**TASK BRIEF**
Please find all lines containing "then" in the listing below and copy them.

----- DATA -----

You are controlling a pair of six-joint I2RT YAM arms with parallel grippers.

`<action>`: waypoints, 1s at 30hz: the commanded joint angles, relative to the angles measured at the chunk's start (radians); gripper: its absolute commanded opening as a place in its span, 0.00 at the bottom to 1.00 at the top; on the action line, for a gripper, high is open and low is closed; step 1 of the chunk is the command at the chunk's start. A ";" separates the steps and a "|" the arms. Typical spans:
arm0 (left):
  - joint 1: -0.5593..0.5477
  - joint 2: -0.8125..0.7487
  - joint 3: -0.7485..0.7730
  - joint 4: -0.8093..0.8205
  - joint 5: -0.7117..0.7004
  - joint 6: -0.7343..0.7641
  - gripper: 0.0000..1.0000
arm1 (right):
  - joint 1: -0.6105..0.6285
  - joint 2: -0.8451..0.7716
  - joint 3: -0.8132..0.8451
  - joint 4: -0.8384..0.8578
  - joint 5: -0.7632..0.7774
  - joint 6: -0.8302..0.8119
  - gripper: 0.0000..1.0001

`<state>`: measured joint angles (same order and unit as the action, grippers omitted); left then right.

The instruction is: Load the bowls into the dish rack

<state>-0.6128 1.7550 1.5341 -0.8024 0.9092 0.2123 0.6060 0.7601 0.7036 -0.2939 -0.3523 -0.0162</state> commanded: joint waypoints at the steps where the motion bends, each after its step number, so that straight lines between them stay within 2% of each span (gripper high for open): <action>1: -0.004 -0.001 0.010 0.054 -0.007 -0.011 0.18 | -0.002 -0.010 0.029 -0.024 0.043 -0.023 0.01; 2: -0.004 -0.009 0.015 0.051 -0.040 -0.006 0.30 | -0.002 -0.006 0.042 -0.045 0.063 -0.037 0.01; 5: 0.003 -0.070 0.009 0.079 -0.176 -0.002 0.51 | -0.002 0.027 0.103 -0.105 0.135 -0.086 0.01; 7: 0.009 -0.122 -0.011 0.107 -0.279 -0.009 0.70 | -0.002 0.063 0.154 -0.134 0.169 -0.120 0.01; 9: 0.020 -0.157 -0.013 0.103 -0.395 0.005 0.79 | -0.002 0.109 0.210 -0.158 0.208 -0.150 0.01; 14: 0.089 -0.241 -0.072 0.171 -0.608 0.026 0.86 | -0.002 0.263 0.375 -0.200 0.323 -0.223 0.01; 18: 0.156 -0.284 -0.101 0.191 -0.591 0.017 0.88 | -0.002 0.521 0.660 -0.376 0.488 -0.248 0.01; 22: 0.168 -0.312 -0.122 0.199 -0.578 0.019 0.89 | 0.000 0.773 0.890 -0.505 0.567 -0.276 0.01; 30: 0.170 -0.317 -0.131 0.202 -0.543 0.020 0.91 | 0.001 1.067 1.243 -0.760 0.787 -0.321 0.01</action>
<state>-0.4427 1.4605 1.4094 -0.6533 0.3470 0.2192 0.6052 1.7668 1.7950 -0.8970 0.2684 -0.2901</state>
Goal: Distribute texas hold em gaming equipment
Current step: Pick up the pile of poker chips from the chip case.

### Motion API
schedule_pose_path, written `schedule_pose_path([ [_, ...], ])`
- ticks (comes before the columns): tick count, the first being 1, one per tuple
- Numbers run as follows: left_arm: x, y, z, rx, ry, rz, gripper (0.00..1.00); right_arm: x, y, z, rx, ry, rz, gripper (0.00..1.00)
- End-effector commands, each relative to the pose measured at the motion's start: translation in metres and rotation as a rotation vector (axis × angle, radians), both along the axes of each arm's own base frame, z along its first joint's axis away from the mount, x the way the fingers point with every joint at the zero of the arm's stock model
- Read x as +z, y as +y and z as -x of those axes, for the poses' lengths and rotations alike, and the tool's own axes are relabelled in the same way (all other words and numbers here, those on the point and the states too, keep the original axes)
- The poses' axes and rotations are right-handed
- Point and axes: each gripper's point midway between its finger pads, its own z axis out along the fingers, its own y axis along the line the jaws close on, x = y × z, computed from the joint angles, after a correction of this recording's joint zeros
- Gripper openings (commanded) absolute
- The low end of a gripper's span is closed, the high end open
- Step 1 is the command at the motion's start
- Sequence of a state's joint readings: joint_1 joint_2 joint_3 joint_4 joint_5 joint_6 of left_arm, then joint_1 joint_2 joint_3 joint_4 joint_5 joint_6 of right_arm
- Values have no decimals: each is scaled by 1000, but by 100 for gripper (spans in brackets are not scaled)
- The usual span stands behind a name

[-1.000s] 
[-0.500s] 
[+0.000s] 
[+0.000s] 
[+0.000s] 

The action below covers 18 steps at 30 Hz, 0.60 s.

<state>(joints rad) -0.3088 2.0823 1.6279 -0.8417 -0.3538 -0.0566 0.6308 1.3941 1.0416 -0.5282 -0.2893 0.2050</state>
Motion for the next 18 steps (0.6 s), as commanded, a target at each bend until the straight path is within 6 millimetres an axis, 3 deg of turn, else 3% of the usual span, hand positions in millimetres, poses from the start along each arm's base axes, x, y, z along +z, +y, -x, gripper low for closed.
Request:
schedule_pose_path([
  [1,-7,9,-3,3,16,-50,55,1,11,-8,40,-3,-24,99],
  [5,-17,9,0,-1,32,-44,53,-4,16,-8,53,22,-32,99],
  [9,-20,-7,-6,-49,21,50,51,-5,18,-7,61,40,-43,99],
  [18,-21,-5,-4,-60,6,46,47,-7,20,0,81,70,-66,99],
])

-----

**FINISHED EXERCISE**
`<state>`: measured joint angles (same order and unit as the action, grippers omitted); left then right.
- Sequence of a state's joint readings: joint_1 joint_2 joint_3 joint_4 joint_5 joint_6 of left_arm, then joint_1 joint_2 joint_3 joint_4 joint_5 joint_6 of right_arm

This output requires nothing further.